In either case, working so many hours per week is generally not a good idea on dairies of this or any size. First, employees are more likely to feel tired, and are more prone to accidents on the job or to taking detrimental shortcuts when doing the work. Second, there are always random, extra tasks that pop up on the farm and that need to be completed. If an employee is working 70-80 hours per week, it will be more difficult for your employees to complete those tasks.
Finally, working a lean crew of employees at 100% leaves little room for someone to get sick, injured or take needed personal time. Instead of having three employees work 80 hours per week, have four employees work 60 hours per week. It is still 240 hours of man-hours per week. With this change in scheduling, the farm has more flexibility in scheduling and is likely to keep a healthy, happy crew of employees.
On another farm, employees were cut back to 56 hours per week from 65, essentially being furloughed a full shift. As a result, a couple of employees sought other employment. Understanding that most Spanish-speaking employees plan to maximize the amount of money made in the five to seven years that they work here and then return home, it is easy to see why many wish to work hard and work a lot.
The pitfalls of too many hours were previously discussed, but what happens if making schedule cuts is necessary and disadvantageous to the employee?
First of all, be upfront with the employees, and explain to them why their hours are being reduced. Second, make sure that if their hours have been reduced they have a quality of life that will make it worth it to stay. For example, provide for entertainment/recreational opportunities or improve housing/living conditions. Third, take a walk around the farm. As manager, make a list of random tasks that need to be completed around the farm. Use that list as a sign-up sheet for employees who would like to earn some extra hours here and there. (As an aside, it is probably not the best idea to delegate those tasks to chosen employees but rather let them elect the tasks themselves.)
Lastly, it is important to recognize that you may inevitably lose an employee whose hours have been cut.
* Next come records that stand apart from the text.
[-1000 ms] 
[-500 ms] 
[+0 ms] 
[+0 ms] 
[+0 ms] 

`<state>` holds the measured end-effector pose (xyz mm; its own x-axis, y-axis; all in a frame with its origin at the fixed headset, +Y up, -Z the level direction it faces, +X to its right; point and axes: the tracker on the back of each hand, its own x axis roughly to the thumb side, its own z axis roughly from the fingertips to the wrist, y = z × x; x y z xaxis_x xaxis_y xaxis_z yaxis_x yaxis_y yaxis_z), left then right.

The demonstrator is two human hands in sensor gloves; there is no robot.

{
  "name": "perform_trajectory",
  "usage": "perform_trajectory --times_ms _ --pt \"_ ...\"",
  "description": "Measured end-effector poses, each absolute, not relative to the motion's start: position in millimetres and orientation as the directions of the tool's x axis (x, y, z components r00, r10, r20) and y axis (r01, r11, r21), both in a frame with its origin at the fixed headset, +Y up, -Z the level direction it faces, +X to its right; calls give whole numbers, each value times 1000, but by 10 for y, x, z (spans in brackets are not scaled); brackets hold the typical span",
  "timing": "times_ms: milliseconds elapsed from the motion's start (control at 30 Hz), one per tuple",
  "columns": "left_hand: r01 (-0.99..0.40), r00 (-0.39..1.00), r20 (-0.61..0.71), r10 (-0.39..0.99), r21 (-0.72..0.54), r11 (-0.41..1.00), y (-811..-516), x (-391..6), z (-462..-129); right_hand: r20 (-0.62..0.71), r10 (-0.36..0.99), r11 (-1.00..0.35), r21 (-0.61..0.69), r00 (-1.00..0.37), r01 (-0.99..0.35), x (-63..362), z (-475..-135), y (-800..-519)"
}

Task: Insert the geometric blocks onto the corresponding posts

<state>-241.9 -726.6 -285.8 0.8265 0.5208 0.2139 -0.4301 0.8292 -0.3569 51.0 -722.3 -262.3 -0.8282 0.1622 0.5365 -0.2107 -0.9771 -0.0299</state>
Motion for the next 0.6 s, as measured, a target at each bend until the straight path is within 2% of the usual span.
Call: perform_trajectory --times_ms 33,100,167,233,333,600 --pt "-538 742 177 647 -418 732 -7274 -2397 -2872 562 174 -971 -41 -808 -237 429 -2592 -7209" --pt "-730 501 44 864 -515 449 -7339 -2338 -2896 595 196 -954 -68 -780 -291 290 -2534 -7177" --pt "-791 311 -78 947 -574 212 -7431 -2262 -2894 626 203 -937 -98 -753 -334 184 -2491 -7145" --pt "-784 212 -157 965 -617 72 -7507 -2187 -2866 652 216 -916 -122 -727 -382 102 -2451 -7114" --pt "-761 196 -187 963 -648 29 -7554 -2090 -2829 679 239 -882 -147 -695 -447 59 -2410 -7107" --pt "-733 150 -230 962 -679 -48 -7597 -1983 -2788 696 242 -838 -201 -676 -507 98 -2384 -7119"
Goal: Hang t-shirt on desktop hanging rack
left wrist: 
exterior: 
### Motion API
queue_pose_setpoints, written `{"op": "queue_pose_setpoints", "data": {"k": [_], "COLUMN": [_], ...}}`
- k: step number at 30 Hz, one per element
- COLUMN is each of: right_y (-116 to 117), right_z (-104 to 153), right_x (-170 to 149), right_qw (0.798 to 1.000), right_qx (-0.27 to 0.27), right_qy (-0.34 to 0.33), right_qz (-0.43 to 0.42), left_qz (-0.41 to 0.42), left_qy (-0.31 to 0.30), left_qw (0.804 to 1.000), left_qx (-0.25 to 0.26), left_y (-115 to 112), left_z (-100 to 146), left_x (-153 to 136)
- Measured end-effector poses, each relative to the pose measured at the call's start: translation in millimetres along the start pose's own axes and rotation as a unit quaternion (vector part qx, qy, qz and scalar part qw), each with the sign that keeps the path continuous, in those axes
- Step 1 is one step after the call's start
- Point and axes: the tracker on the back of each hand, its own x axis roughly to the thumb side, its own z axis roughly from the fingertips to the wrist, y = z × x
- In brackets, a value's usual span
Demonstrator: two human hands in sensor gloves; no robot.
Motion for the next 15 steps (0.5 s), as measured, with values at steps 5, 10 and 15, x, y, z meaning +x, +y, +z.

At that point, it is crucial that new employees are made aware of the hours, the pay and the job duties as well as the perks of the job upfront, before the hire.
Now that milk prices have improved, dairy managers should consider the transition from the lean, essential team of employees to adding some extra help and readjusting schedules, or giving the furloughed employees a few more hours. While this most likely will have some cost to the payroll budget, dairy managers should think of it as a type of insurance for safety, health and happiness for the employees and the manager.
In his role as bilingual dairy support specialist for Cornell University’s Northwest New York Dairy, Livestock and Field Crops team, Greg Coffta provides training, translations and meeting facilitation as well as management consulting in English to New York dairy farms. He obtained his bachelor’s degree from SUNY College in Brockport with a double major in Spanish and communications. He earned a master’s degree in education from the University at Buffalo. Contact Coffta at email@example.com.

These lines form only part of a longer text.